The T41 and F41 classification is for disability athletics. T41 do not currently challenge for any track events and none of the jumping events. The events presently open for T41 athletes are in the F41 shot put, javelin throw and discus throw.

The International Paralympic Committee defined this classification on their website in July 2016 as, "(Short stature)".

== Performance and rules ==
In relay events involving T40s classes, no baton is used. Instead, a handoff takes place via touch in the exchange zone.

==History==
The classification was created by the International Paralympic Committee and has roots in a 2003 attempt to address "the overall objective to support and co-ordinate the ongoing development of accurate, reliable, consistent and credible sport focused classification systems and their implementation". T41 was created in 2013 as an additional classification to the T40 classification which covered competitors of short statue, primarily those with achondroplasia, or under a height of 140 cm for women or 145 cm (male). The T41 classification was added to divide the T40 category further, which would see the maximum height of T40 athletes set at 125 cm (female) and 130 cm (male) whilst the upper range for T41 athletes would retain the 140 cm and 145 cm limits.

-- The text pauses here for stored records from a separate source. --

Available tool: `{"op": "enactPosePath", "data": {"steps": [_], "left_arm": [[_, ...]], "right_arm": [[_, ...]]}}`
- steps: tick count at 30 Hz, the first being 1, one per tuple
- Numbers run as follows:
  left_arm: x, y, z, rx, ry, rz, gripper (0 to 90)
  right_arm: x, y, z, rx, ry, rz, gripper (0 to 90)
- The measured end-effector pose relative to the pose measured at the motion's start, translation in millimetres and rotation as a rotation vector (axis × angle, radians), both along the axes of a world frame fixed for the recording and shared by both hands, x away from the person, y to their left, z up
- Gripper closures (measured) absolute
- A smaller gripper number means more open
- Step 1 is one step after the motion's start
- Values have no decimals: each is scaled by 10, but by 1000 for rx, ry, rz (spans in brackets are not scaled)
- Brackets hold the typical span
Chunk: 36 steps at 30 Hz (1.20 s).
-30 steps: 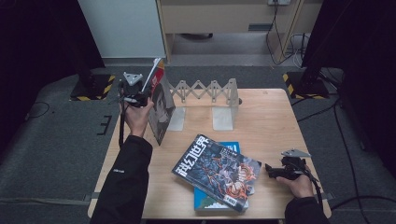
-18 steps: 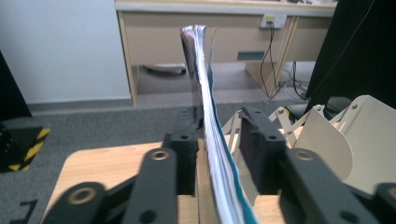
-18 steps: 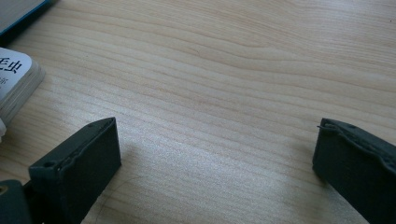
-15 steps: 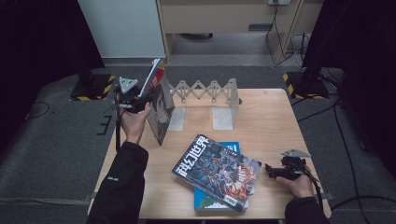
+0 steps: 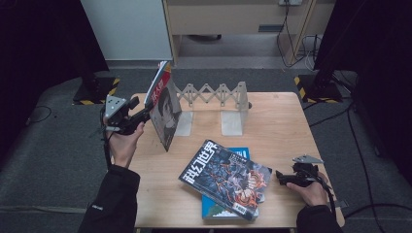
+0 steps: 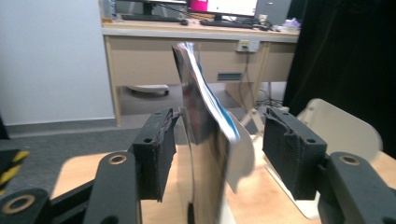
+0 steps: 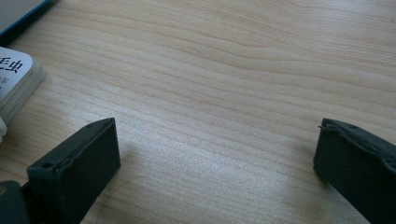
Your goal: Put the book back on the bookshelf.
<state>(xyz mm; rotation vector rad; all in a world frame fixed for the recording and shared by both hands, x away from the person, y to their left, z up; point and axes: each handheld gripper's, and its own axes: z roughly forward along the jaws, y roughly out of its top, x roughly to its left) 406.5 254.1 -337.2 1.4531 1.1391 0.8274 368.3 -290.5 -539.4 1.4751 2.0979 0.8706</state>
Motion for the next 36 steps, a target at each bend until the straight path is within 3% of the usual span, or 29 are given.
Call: {"op": "enactPosePath", "data": {"steps": [5, 9, 14, 16, 21, 23, 26, 28, 30, 32, 36], "left_arm": [[-205, 53, -121, -33, 17, -35, 403], [-347, 55, -302, -68, 44, -55, 380], [-458, 52, -557, -98, 114, -79, 365], [-488, 48, -638, -101, 144, -87, 354], [-547, -5, -789, -74, 145, -105, 280], [-560, -27, -855, -59, 167, -110, 273], [-571, -53, -975, -52, 197, -135, 279], [-574, -67, -1054, -48, 215, -149, 284], [-576, -86, -1124, -35, 234, -155, 292], [-583, -98, -1188, -51, 260, -170, 298], [-609, -147, -1309, -76, 287, -221, 304]], "right_arm": [[0, -1, 0, 0, 0, 0, 4], [0, -1, 0, 0, 0, 1, 4], [0, 0, 0, 0, 1, 0, 5], [0, -1, 0, 0, 1, 1, 5], [0, -1, 1, 0, 1, 1, 5], [0, -4, 0, -1, -2, 2, 10], [-4, -13, 5, 4, -9, -10, 48], [-9, -43, 43, -2, 0, -16, 146], [-18, -50, 73, -10, 4, -19, 185], [-21, -54, 84, -18, -4, -16, 200], [-51, -32, 187, 19, -35, -36, 238]]}}
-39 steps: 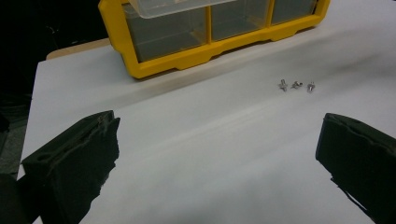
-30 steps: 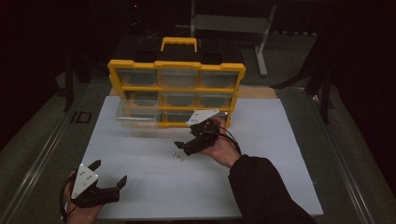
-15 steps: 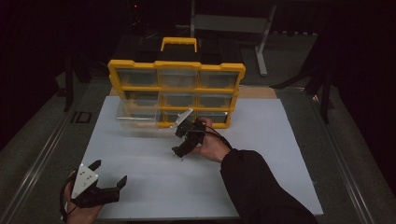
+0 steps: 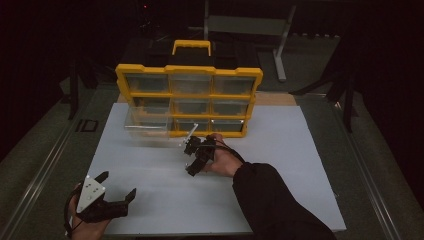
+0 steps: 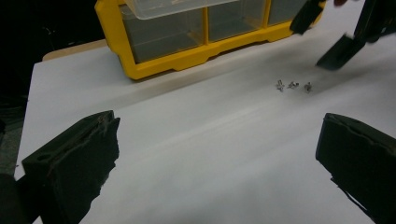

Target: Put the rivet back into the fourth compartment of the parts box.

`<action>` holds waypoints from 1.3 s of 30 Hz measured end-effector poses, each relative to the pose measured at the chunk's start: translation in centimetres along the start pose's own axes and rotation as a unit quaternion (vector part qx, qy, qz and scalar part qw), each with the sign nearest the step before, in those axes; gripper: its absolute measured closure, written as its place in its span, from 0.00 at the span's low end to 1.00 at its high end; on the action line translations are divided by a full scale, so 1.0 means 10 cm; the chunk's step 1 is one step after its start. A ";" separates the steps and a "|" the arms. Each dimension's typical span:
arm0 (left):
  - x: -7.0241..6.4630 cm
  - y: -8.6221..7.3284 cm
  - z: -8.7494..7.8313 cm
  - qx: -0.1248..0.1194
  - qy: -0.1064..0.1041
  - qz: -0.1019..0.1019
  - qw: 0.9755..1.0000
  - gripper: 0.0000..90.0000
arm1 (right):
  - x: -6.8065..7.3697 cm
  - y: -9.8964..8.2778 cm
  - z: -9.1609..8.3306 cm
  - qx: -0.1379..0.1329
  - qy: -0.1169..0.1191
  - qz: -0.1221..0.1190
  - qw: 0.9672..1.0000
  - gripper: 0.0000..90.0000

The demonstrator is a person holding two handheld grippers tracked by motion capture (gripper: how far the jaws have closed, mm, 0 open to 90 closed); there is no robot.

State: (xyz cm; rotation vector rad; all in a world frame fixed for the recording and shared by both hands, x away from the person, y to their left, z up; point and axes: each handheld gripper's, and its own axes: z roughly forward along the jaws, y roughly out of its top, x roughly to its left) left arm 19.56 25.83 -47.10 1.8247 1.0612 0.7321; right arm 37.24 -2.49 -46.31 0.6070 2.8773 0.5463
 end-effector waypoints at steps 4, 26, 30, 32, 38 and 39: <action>0.00 0.00 0.00 0.000 0.000 0.000 1.000 0.00 | -0.01 -0.02 0.12 0.013 0.007 0.010 1.000 0.11; -0.01 0.00 0.00 -0.001 -0.002 0.004 1.000 0.00 | 0.06 -0.01 0.28 0.072 0.033 0.019 0.997 0.62; 0.00 0.00 0.00 -0.001 -0.002 0.004 1.000 0.00 | 0.05 0.01 0.28 0.077 0.031 0.031 0.996 0.72; 0.00 0.00 0.00 -0.001 -0.002 0.005 1.000 0.00 | 0.04 0.01 0.28 0.081 0.028 0.026 0.996 0.77; -0.01 0.00 0.00 -0.001 -0.002 0.005 1.000 0.00 | 0.06 0.01 0.27 0.091 0.027 0.017 0.995 0.88; -0.01 0.00 0.00 -0.001 -0.002 0.005 1.000 0.00 | 0.06 0.01 0.27 0.092 0.027 0.015 0.995 0.91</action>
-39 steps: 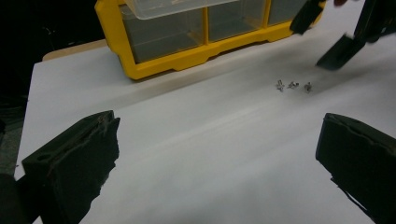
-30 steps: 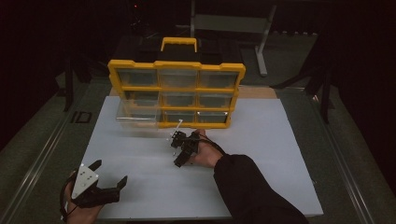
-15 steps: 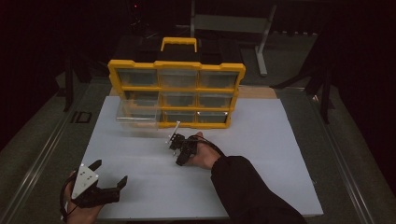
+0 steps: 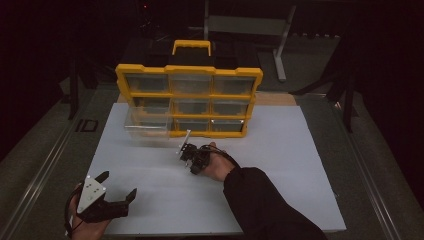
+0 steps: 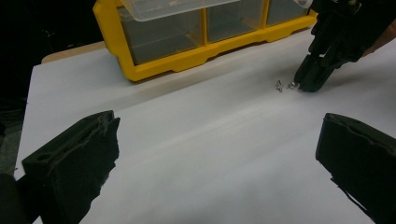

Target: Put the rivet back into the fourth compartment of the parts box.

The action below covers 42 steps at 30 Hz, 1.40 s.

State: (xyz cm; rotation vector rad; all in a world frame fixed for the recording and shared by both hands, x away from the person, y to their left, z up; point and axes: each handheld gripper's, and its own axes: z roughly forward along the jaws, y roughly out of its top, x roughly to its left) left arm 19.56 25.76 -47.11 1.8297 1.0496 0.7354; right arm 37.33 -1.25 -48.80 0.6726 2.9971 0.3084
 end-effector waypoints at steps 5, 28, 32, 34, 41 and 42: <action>0.00 0.00 0.00 0.000 0.000 0.000 1.000 0.00 | -0.03 -0.01 -0.01 -0.003 0.008 0.003 1.000 0.92; 0.00 0.00 0.00 0.001 0.001 0.000 1.000 0.00 | -0.15 -0.08 -0.26 -0.021 0.019 0.007 1.000 0.92; 0.00 0.00 0.00 0.001 0.000 0.000 1.000 0.00 | -0.17 -0.04 -0.43 -0.036 0.014 -0.003 0.999 0.92; 0.00 0.00 0.00 0.001 0.000 -0.001 1.000 0.00 | -0.19 -0.02 -0.51 -0.042 0.014 -0.003 0.999 0.92; 0.00 0.00 0.00 0.001 0.000 -0.001 1.000 0.00 | -0.24 0.07 -0.80 -0.085 0.015 -0.018 0.996 0.92; 0.00 0.00 0.00 0.001 0.000 -0.001 1.000 0.00 | -0.24 0.08 -0.83 -0.089 0.016 -0.021 0.996 0.92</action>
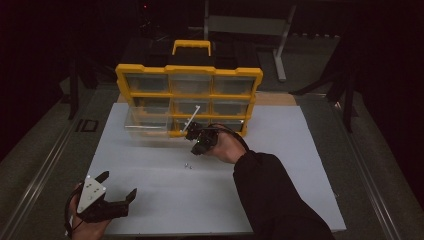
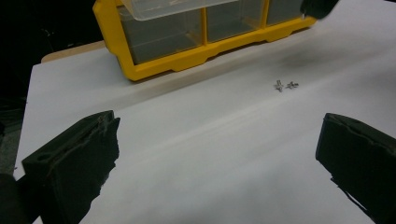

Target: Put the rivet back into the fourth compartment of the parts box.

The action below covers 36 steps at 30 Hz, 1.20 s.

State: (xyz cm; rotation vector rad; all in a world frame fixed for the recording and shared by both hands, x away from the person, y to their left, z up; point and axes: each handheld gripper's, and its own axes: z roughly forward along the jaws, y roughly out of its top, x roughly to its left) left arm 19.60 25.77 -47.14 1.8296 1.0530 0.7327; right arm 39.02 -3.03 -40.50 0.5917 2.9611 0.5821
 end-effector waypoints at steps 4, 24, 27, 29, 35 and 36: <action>0.00 0.00 0.00 0.000 -0.001 0.001 1.000 0.00 | 0.03 0.10 -0.15 -0.028 0.003 -0.010 1.000 0.92; 0.00 0.00 0.00 -0.002 -0.001 0.000 1.000 0.00 | 0.11 0.52 -0.68 -0.203 -0.019 -0.012 0.979 0.93; 0.00 0.00 0.00 -0.002 -0.001 -0.001 1.000 0.00 | 0.13 0.60 -0.68 -0.223 -0.025 -0.005 0.974 0.93; 0.00 0.00 0.00 -0.002 -0.001 -0.001 1.000 0.00 | 0.14 0.64 -0.67 -0.229 -0.031 -0.003 0.973 0.93; 0.00 0.00 0.00 -0.003 -0.002 -0.001 1.000 0.00 | 0.14 0.69 -0.60 -0.247 -0.042 0.003 0.968 0.59; 0.00 0.00 0.00 -0.003 -0.002 -0.001 1.000 0.00 | 0.14 0.69 -0.60 -0.250 -0.042 0.004 0.967 0.54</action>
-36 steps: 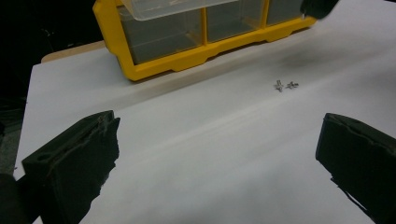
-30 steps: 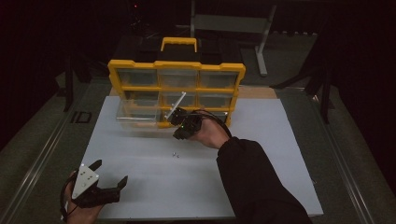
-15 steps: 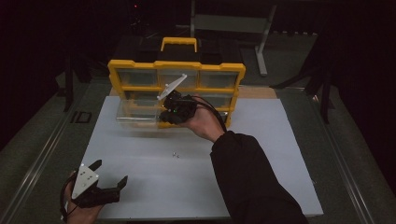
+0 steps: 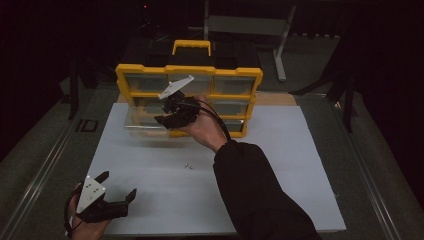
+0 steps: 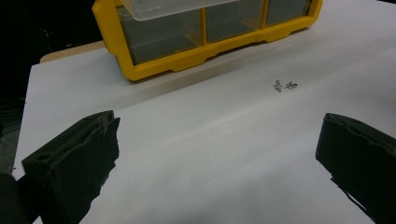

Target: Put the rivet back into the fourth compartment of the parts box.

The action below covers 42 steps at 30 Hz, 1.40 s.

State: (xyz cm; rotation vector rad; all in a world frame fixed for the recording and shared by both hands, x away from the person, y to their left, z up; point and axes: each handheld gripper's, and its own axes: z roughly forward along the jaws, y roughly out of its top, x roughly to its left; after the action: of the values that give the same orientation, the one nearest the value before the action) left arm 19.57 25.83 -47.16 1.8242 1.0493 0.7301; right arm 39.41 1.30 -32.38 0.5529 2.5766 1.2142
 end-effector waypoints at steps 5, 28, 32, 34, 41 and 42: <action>0.00 0.00 0.00 0.000 0.000 0.001 1.000 0.00 | 0.01 -0.03 -0.03 0.001 -0.012 -0.005 1.000 0.35; 0.00 0.00 0.00 0.002 0.000 -0.001 1.000 0.00 | 0.01 -0.46 0.03 0.128 -0.008 -0.045 0.991 0.19; 0.00 0.00 0.00 0.001 0.000 -0.002 1.000 0.00 | 0.01 -0.52 0.07 0.150 -0.003 -0.052 0.987 0.18; 0.00 0.00 0.00 0.001 0.000 -0.002 1.000 0.00 | 0.01 -0.55 0.09 0.162 -0.003 -0.055 0.985 0.17; 0.00 0.00 0.00 0.001 -0.001 -0.001 1.000 0.00 | 0.01 -0.72 0.20 0.192 0.008 -0.053 0.980 0.17; 0.00 0.00 0.00 0.001 -0.001 -0.002 1.000 0.00 | 0.01 -0.76 0.22 0.195 0.009 -0.052 0.979 0.17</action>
State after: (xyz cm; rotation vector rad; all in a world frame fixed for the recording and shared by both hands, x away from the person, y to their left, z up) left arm 19.58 25.83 -47.15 1.8237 1.0523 0.7262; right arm 38.40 -1.55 -39.64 0.4715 2.8336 0.6818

In 2010, the IPC announced that they would release a new IPC Athletics Classification handbook that specifically dealt with physical impairments. This classification guide would be put into effect following the closing ceremony of the 2012 Summer Paralympics. One of these changes was creating a minimum age to compete in this class. Athletes needed to be at least 18 years old to compete. This was to prevent still growing children from competing in this class despite otherwise not having a disability.

For the 2016 Summer Paralympics in Rio, the International Paralympic Committee had a zero classification at the Games policy. This policy was put into place in 2014, with the goal of avoiding last minute changes in classes that would negatively impact athlete training preparations. All competitors needed to be internationally classified with their classification status confirmed prior to the Games, with exceptions to this policy being dealt with on a case-by-case basis. In case there was a need for classification or reclassification at the Games despite best efforts otherwise, athletics classification was scheduled for September 4 and September 5 at Olympic Stadium. For sportspeople with physical or intellectual disabilities going through classification or reclassification in Rio, their in competition observation event is their first appearance in competition at the Games.

==Becoming classified==
Short-statured athletes seeking to compete in this class first need to have a classification evaluation. During this, they undergo a medical examination where their height and limbs are measured, and are asked to demonstrate skills in athletics such as running and throwing. A determination is then made as to what classification an athlete should compete in.

==Competitors==
Notable competitors in this classification include Tunisian discus thrower and shot putter Raoua Tlili and British javelin thrower Kyron Duke.